We also hypothesized that the likelihood of finding genetic linkage would be greater in families having multiple individuals with hoarding, i.e., presumably having a greater “genetic loading” for hoarding, whereas, in families have zero or one hoarding relative, OCD would be linked to other genetic regions. This stratification approach of using clinical features to attempt to create more homogeneous groups has been used in genetic linkage studies of other complex disorders (36). Using this approach, we found evidence for “significant” linkage of OCD to chromosome 14 (KAC_all=3.66, p=0.00002) in the families with two or more hoarding relatives, whereas there was evidence of “suggestive” linkage to chromosome 3 (KAC_all=2.9, p=0.0001) in the families with fewer than two hoarding individuals. Interestingly, whereas linkage to chromosome 3 was found in the initial scan by Shugart et al. (17), the strong linkage findings on chromosome 14 emerged only when hoarding was included, either in the phenotypic definition or in stratification of families.

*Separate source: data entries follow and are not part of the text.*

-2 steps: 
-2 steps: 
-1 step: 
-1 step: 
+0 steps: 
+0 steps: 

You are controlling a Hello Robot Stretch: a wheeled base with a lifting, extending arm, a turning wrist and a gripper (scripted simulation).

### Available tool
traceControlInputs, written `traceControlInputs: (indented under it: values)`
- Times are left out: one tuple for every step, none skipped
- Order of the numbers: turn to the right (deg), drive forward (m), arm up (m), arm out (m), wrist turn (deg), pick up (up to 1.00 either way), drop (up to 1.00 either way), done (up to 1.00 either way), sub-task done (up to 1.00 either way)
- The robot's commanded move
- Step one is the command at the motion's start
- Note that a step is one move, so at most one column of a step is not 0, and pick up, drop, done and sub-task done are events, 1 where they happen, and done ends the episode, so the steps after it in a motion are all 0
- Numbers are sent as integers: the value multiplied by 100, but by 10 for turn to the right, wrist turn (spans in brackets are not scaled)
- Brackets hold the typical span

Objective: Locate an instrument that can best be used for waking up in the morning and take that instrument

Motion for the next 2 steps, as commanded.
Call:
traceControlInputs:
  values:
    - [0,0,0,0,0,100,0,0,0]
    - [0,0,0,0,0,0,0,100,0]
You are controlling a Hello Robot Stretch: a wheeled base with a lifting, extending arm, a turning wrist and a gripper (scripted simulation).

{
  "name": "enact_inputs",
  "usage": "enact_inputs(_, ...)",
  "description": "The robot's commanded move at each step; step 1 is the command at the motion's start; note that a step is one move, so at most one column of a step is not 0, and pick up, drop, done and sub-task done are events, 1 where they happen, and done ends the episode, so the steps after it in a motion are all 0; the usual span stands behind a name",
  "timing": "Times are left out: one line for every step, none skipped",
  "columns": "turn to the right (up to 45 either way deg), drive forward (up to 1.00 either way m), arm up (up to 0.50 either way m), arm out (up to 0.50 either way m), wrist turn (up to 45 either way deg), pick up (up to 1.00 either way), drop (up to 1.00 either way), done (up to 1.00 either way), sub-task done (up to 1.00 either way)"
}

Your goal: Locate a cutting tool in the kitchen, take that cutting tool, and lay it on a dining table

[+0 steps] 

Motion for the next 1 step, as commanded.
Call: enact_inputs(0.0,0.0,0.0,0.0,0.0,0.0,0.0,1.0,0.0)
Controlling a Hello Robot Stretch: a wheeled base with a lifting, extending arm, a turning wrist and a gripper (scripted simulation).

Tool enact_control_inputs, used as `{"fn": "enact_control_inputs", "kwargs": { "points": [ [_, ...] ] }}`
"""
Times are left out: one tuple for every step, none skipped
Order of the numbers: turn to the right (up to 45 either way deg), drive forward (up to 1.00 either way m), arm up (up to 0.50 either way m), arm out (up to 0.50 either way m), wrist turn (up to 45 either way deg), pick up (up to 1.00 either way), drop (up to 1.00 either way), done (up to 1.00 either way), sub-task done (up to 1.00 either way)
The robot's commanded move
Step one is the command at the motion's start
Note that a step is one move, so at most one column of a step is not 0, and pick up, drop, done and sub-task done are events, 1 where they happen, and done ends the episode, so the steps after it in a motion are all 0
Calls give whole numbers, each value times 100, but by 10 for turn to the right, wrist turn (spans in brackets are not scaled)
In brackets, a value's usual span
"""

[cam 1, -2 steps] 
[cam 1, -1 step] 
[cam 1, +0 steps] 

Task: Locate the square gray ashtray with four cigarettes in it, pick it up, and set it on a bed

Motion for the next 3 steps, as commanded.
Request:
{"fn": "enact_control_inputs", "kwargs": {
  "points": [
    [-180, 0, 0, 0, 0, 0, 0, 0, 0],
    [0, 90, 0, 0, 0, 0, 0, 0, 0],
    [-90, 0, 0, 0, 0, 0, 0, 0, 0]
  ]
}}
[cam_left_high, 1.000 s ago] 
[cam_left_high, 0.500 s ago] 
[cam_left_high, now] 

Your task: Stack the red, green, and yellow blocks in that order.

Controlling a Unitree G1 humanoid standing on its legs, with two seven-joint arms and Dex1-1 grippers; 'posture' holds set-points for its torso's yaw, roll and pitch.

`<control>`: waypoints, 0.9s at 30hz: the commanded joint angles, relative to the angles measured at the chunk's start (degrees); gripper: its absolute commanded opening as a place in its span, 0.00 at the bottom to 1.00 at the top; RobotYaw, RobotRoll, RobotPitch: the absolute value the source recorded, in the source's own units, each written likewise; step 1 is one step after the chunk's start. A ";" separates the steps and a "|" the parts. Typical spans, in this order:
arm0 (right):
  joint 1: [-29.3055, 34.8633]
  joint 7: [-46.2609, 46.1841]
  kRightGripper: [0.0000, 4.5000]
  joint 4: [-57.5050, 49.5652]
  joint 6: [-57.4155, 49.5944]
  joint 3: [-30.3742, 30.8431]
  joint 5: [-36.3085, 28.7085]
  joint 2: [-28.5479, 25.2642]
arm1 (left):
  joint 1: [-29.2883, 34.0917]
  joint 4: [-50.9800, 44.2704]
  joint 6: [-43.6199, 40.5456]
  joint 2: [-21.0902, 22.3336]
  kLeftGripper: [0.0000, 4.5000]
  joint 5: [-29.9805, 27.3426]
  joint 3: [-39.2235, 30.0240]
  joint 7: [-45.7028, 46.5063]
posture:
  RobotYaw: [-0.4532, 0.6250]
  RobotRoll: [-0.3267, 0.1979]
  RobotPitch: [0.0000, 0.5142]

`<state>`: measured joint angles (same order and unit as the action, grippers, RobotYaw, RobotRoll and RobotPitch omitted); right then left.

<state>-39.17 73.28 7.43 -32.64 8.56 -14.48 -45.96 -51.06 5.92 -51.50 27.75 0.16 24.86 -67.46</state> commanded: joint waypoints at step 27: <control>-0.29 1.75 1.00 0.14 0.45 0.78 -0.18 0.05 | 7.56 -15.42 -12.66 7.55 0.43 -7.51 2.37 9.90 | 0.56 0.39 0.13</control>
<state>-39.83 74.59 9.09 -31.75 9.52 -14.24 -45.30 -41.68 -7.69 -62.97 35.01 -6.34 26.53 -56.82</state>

Several potential limitations of this study must be acknowledged. First, we recognize that the power of detecting a linkage signal was limited in the presence of heterogeneity, and the results need to be replicated in a larger cohort. Power analyses indicated that we would need twice the number of families to detect linkage with compulsive hoarding as the phenotype, if the level of heterogeneity were as high as 50%. Second, the location of the peaks on chromosome 14 using the two different methods is 20 cM apart. They could be the same peak, within a margin of chance variation, or they could represent two distinct genetic signals. As for other presumably complex phenotypes, additional analyses of the hoarding trait with a larger number of families and denser set of markers would be important for determining whether these peaks arise from the same or different susceptibility loci (37). Third, although we used hoarding behavior to define more homogeneous groups, we recognize that several clinical characteristics distinguish hoarding from nonhoarding individuals, such as greater prevalence of anxiety disorders, obsessive-compulsive personality features, and difficulty making decisions (4–7). Therefore, the chromosomal regions identified in this study may be linked to some of these other features rather than or in addition to hoarding behavior.

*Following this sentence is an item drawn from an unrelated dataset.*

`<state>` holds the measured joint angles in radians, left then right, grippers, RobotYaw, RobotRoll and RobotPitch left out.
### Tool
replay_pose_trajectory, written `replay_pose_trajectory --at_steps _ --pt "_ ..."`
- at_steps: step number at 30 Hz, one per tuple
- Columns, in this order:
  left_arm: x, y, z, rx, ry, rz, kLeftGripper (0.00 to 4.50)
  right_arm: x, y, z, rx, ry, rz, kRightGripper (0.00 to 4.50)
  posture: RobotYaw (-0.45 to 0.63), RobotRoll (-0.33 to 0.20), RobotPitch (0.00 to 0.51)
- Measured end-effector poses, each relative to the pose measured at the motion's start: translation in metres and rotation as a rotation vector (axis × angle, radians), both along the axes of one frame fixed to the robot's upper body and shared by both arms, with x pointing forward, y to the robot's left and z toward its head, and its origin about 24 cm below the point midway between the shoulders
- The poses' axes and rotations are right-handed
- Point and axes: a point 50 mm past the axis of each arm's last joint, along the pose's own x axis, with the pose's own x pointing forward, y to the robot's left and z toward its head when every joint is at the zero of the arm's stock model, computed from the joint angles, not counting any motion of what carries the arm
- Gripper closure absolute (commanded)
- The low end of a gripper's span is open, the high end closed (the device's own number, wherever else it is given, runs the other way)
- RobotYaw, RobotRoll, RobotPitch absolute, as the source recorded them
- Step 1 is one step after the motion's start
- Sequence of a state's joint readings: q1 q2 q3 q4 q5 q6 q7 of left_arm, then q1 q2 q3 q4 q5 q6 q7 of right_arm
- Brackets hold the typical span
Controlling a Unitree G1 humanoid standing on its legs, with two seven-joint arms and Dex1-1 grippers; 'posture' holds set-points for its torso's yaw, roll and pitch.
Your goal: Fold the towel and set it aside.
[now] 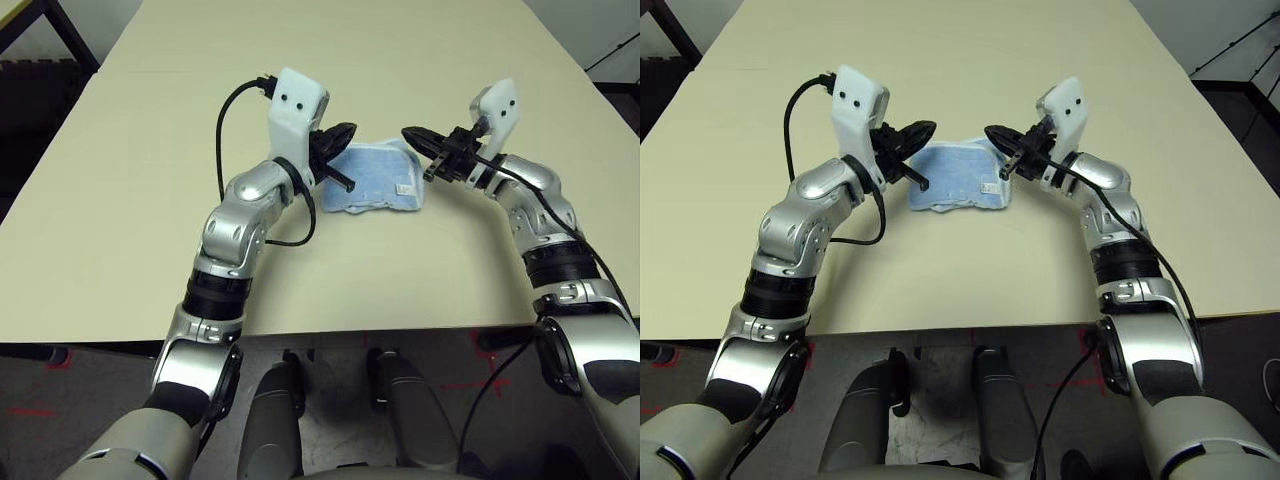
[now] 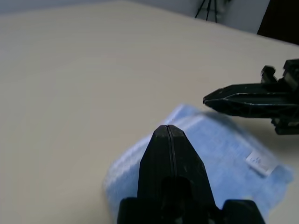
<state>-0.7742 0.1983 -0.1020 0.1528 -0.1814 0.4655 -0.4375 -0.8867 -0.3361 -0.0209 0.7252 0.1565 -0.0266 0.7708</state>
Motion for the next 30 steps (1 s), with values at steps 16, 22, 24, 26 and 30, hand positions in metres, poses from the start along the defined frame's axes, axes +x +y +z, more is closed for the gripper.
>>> replay_pose_trajectory --at_steps 16,22,24,26,30 --pt "0.023 0.004 -0.045 0.071 0.078 0.003 4.50 0.009 0.005 -0.021 -0.059 0.061 -0.062 4.48 -0.23 0.000 0.273" --pt "0.024 0.011 -0.035 0.068 0.045 0.014 4.50 0.008 0.007 -0.017 -0.041 0.044 -0.034 3.80 -0.20 0.000 0.251" --pt "0.021 0.019 -0.015 0.047 -0.016 0.035 4.50 0.006 0.007 -0.009 -0.014 0.012 -0.014 3.04 -0.18 0.000 0.242" --pt "0.013 0.027 0.009 0.021 -0.095 0.059 3.92 0.002 0.002 -0.002 0.012 -0.021 0.002 2.28 -0.18 0.000 0.239" --pt "-0.020 0.068 0.024 0.011 -0.166 0.185 2.39 -0.013 -0.024 0.002 0.012 -0.043 -0.010 0.70 -0.15 0.000 0.220"
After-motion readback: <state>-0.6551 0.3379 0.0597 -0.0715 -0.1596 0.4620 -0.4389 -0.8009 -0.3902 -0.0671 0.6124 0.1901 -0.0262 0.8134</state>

We analyzed hoarding OCD as a binary trait, although results from factor analysis suggest that hoarding may be construed dimensionally (1, 16). If so, treating hoarding as a quantitative trait may provide greater power to detect linkage. In a genome scan of hoarding in 77 sibling pairs concordant for Tourette’s syndrome, Zhang et al. (38) found evidence for linkage to three regions (4q, 5q, and 17q) when hoarding was treated as either a quantitative or binary trait (38). These linkage regions are different than the ones found in our study, which may be a reflection of the differences in family selection criteria. Whereas the Zhang et al. analyses were of families obtained through Tourette’s syndrome patients and with two or more siblings with Tourette’s syndrome, the OCD Collaborative Genetics Study cohort consisted of multiplex OCD families, most of whom had two or more OCD-affected sibling pairs, obtained through probands with OCD who did not have Tourette’s syndrome.

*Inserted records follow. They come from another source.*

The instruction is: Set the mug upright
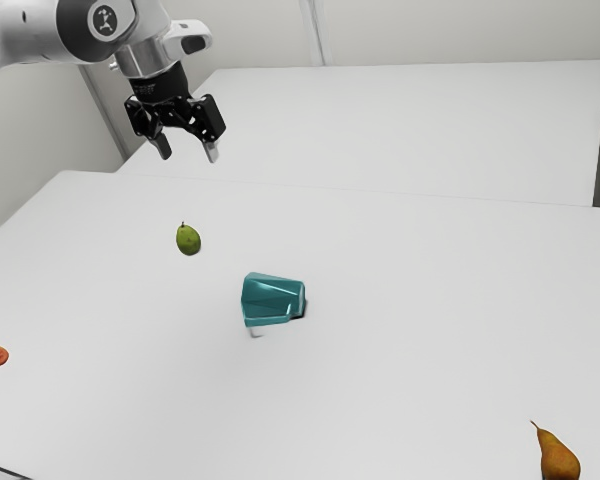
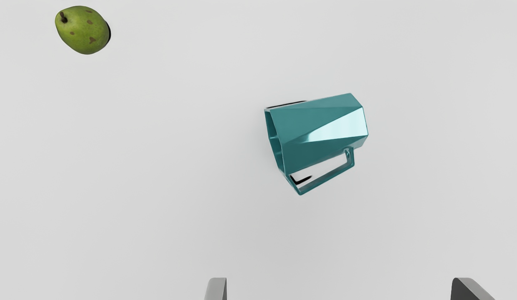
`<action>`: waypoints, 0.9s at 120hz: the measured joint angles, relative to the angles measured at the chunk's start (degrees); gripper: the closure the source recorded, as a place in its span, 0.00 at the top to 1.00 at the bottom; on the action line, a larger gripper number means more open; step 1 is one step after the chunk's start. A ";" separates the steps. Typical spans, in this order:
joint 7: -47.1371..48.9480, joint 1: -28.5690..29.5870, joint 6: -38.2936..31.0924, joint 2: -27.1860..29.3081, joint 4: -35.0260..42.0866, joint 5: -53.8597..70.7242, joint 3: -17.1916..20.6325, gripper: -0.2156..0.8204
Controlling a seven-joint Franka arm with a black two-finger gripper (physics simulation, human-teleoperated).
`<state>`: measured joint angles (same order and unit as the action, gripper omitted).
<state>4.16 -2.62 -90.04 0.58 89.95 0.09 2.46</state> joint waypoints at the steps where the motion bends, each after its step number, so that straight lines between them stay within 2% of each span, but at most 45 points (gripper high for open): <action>1: 0.00 0.00 0.00 -0.01 0.00 0.00 0.00 0.77; 36: 0.01 -0.45 -0.12 -0.06 0.83 -0.08 -0.50 0.77; 54: -0.16 -1.40 -1.57 0.16 3.65 -1.55 -1.64 0.77; 77: -2.83 -3.95 -7.81 1.11 12.20 -9.19 -6.08 0.77; 108: -7.83 2.14 -17.13 2.00 21.03 -18.44 -7.42 0.77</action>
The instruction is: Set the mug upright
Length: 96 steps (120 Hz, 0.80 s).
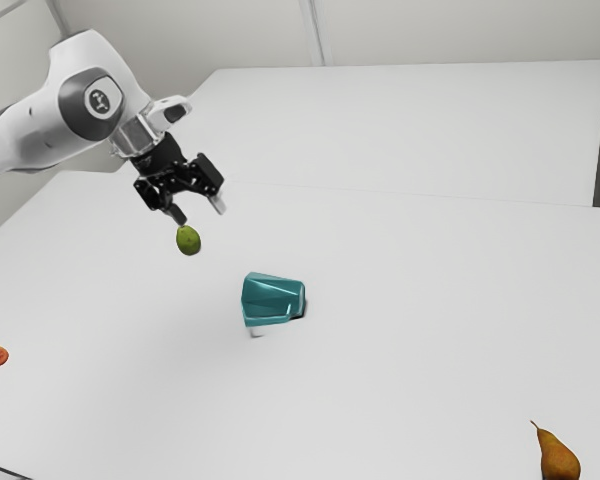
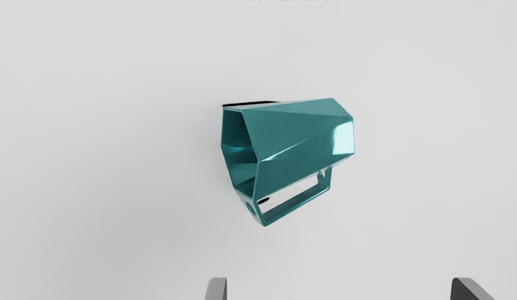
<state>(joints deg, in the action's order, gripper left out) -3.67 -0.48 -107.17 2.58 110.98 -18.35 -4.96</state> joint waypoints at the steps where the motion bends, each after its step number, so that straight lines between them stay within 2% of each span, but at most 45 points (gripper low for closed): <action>1: -0.19 0.19 -0.31 0.06 0.41 -0.37 -0.02 0.77; 39: -9.78 1.43 -11.40 0.37 12.44 -18.67 -0.28 0.77; 96: -27.13 3.83 -18.85 -2.63 19.83 -42.20 -0.49 0.77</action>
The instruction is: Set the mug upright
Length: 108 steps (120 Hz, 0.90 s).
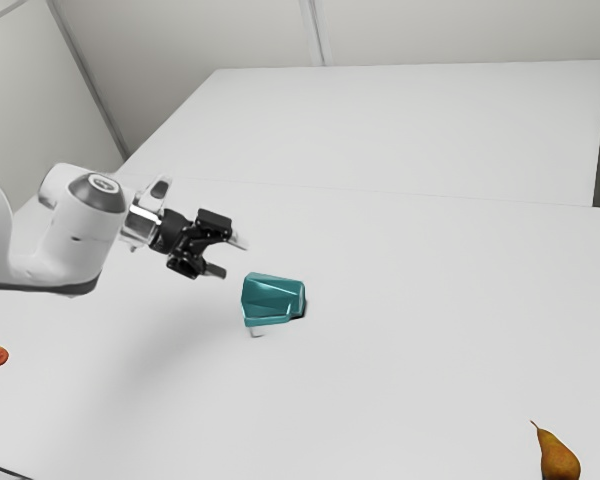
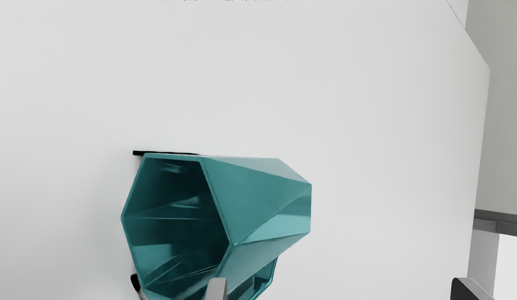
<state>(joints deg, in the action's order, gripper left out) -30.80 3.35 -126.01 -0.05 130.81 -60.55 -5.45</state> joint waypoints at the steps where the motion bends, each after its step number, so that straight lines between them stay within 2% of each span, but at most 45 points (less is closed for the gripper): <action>1: -0.29 0.02 -0.07 -0.14 0.06 -0.34 0.00 0.77; 32: -7.99 -0.44 -1.20 -3.83 0.40 -7.29 0.04 0.77; 79: -12.71 -0.86 -0.92 -7.63 0.09 -11.79 0.08 0.77; 108: -17.80 -1.03 0.10 -9.04 0.30 -19.62 0.09 0.77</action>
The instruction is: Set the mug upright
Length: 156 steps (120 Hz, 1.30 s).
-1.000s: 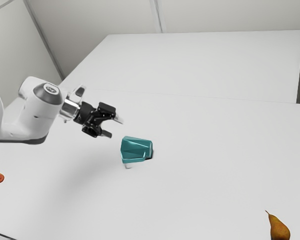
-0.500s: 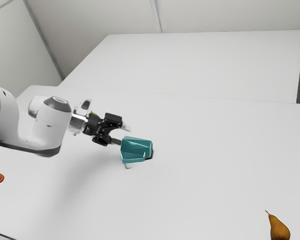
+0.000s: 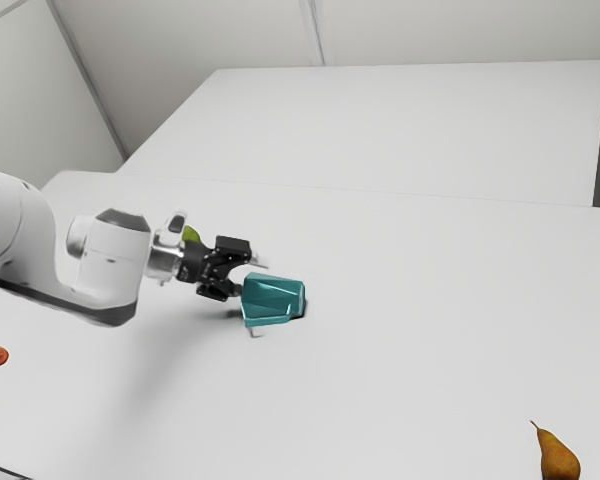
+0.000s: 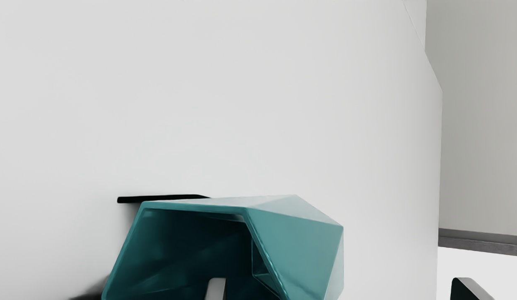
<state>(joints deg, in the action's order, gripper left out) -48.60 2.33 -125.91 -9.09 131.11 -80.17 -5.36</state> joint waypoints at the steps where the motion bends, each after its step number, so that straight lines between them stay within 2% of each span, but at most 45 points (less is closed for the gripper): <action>1: -0.21 -0.01 0.10 -0.05 0.01 -0.26 0.00 0.77; 46: -8.47 -0.47 3.33 -2.46 0.30 -7.63 0.09 0.76; 52: -9.29 -0.49 3.68 -2.49 0.30 -8.06 0.10 0.69; 77: -12.13 -0.57 4.41 -2.39 0.22 -9.01 0.09 0.31; 92: -13.43 -0.60 4.62 -2.27 0.22 -9.14 0.09 0.16; 109: -14.63 -0.66 4.68 -2.09 0.20 -9.15 0.09 0.09; 156: -16.37 -2.02 4.02 3.32 0.17 -7.69 0.10 0.05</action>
<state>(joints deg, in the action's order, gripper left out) -64.97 0.31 -121.90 -5.77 131.28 -87.86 -5.26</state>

Hoarding behavior can occur in other conditions, such as Prader-Willi syndrome (39) and velocardiofacial syndrome (40). We suspect that hoarding behavior itself is heterogeneous, and that the etiology of hoarding behavior is different in various syndromes. Whether compulsive hoarding should be construed as a clinical characteristic of OCD or a syndrome distinct from OCD is an important contemporary diagnostic question. Moreover, hoarding behavior is a major community and public health problem in its own right, and elucidation of its etiology is important. We plan to further investigate the chromosome 14 linkage region using high-density mapping and including additional families. Identifying genes in this region may help to clarify the pathophysiology of compulsive hoarding and to develop more effective treatments for this behavior.